> GIVEN DATA:
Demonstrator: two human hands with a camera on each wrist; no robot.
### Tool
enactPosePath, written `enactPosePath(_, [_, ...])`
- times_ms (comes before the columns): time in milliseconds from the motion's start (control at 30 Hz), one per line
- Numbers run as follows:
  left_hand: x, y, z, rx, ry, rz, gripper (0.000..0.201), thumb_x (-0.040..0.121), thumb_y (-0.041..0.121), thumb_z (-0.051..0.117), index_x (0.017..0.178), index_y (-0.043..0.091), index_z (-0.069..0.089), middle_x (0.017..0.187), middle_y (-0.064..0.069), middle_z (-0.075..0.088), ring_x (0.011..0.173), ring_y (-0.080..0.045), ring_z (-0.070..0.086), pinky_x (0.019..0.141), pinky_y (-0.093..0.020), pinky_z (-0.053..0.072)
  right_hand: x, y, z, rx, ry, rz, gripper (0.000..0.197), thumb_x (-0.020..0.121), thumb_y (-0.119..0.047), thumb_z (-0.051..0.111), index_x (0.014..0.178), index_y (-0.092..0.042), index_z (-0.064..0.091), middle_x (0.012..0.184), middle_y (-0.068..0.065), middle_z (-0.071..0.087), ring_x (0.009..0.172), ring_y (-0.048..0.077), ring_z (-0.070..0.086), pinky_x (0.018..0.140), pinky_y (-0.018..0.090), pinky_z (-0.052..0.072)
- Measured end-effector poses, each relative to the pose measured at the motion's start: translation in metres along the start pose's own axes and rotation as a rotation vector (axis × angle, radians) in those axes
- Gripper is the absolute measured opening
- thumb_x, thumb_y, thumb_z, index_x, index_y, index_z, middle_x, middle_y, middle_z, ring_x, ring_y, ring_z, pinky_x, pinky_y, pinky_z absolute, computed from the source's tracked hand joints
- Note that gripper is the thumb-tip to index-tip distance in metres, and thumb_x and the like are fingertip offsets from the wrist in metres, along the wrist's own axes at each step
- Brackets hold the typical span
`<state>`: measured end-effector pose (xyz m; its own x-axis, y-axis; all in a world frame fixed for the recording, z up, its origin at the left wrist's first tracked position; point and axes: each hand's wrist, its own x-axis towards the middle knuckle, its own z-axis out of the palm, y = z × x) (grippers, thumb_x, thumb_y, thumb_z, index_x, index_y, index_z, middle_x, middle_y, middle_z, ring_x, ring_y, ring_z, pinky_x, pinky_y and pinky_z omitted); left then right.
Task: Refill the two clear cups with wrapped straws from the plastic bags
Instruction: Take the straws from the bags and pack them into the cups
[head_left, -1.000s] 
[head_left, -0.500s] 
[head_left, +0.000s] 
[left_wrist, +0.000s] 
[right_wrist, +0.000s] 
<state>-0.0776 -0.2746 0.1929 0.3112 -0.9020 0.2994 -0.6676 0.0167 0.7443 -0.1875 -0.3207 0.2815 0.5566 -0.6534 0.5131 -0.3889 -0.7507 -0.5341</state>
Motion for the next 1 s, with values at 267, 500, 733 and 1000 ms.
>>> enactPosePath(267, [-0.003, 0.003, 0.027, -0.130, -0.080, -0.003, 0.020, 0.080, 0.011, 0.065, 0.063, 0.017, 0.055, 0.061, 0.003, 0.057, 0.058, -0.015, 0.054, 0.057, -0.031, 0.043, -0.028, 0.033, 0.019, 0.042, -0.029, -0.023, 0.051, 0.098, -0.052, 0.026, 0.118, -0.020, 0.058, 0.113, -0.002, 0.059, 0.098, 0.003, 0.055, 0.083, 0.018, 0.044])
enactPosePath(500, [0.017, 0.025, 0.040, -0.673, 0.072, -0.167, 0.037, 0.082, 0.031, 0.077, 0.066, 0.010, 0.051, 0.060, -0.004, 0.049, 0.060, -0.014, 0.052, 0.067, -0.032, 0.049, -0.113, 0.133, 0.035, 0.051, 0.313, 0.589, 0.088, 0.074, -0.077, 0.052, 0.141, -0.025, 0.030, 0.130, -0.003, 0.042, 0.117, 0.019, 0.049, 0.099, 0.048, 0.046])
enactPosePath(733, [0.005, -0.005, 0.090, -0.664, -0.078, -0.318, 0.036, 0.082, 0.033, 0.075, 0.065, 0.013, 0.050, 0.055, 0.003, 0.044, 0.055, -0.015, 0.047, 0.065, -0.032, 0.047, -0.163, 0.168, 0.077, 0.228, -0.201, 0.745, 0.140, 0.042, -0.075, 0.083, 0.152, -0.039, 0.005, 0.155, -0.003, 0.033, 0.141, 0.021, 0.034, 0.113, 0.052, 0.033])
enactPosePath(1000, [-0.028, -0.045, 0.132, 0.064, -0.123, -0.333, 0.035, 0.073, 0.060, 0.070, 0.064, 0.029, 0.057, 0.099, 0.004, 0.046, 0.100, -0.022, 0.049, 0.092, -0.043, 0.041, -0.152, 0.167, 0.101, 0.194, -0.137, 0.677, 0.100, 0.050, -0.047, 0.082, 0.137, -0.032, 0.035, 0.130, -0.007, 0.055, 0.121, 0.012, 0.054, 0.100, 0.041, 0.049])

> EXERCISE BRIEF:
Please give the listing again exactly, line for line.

> PROBLEM SOLUTION:
Demonstrator: two human hands with a camera on each wrist; no robot.
### Tool
enactPosePath, written `enactPosePath(_, [_, ...])`
- times_ms (comes before the columns): time in milliseconds from the motion's start (control at 30 Hz), one per line
- Numbers run as follows:
  left_hand: x, y, z, rx, ry, rz, gripper (0.000..0.201), thumb_x (-0.040..0.121), thumb_y (-0.041..0.121), thumb_z (-0.051..0.117), index_x (0.017..0.178), index_y (-0.043..0.091), index_z (-0.069..0.089), middle_x (0.017..0.187), middle_y (-0.064..0.069), middle_z (-0.075..0.088), ring_x (0.011..0.173), ring_y (-0.080..0.045), ring_z (-0.070..0.086), pinky_x (0.019..0.141), pinky_y (-0.093..0.020), pinky_z (-0.053..0.072)
  right_hand: x, y, z, rx, ry, rz, gripper (0.000..0.197), thumb_x (-0.020..0.121), thumb_y (-0.119..0.047), thumb_z (-0.051..0.111), index_x (0.014..0.178), index_y (-0.092..0.042), index_z (-0.064..0.091), middle_x (0.012..0.184), middle_y (-0.068..0.065), middle_z (-0.071..0.087), ring_x (0.009..0.172), ring_y (-0.048..0.077), ring_z (-0.070..0.086), pinky_x (0.018..0.140), pinky_y (-0.018..0.090), pinky_z (-0.052..0.072)
- Measured end-effector poses, each relative to the pose measured at the motion's start: translation in metres along the start pose's own axes and rotation as a rotation vector (axis × angle, radians) in those axes
- Gripper is the absolute measured opening
- thumb_x, thumb_y, thumb_z, index_x, index_y, index_z, middle_x, middle_y, middle_z, ring_x, ring_y, ring_z, pinky_x, pinky_y, pinky_z absolute, computed from the source's tracked hand joints
- Note that gripper is the thumb-tip to index-tip distance in metres, and thumb_x and the like are fingertip offsets from the wrist in metres, along the wrist's own axes at each step
- Brackets hold the typical span
`<state>`: measured end-effector pose (xyz m; its own x-axis, y-axis; all in a world frame fixed for the recording, z up, its origin at the left wrist's first tracked position; point and axes: each hand's wrist, its own x-axis towards the middle knuckle, its own z-axis out of the palm, y = z × x) (grippers, thumb_x, thumb_y, thumb_z, index_x, index_y, index_z, middle_x, middle_y, middle_z, ring_x, ring_y, ring_z, pinky_x, pinky_y and pinky_z omitted); left then right.
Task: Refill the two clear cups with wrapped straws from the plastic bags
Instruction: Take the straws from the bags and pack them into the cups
[head_left, -1.000s] 
[head_left, -0.500s] 
[head_left, +0.000s] 
[left_wrist, +0.000s] 
[right_wrist, +0.000s] 
<state>-0.0776 -0.2746 0.1929 0.3112 -0.9020 0.2994 -0.6676 0.0167 0.7443 -0.1875 -0.3207 0.2815 0.5566 -0.6534 0.5131 -0.3889 -0.7507 -0.5341</state>
Motion for the next 1 s, with values at 267, 500, 733 and 1000 ms.
>>> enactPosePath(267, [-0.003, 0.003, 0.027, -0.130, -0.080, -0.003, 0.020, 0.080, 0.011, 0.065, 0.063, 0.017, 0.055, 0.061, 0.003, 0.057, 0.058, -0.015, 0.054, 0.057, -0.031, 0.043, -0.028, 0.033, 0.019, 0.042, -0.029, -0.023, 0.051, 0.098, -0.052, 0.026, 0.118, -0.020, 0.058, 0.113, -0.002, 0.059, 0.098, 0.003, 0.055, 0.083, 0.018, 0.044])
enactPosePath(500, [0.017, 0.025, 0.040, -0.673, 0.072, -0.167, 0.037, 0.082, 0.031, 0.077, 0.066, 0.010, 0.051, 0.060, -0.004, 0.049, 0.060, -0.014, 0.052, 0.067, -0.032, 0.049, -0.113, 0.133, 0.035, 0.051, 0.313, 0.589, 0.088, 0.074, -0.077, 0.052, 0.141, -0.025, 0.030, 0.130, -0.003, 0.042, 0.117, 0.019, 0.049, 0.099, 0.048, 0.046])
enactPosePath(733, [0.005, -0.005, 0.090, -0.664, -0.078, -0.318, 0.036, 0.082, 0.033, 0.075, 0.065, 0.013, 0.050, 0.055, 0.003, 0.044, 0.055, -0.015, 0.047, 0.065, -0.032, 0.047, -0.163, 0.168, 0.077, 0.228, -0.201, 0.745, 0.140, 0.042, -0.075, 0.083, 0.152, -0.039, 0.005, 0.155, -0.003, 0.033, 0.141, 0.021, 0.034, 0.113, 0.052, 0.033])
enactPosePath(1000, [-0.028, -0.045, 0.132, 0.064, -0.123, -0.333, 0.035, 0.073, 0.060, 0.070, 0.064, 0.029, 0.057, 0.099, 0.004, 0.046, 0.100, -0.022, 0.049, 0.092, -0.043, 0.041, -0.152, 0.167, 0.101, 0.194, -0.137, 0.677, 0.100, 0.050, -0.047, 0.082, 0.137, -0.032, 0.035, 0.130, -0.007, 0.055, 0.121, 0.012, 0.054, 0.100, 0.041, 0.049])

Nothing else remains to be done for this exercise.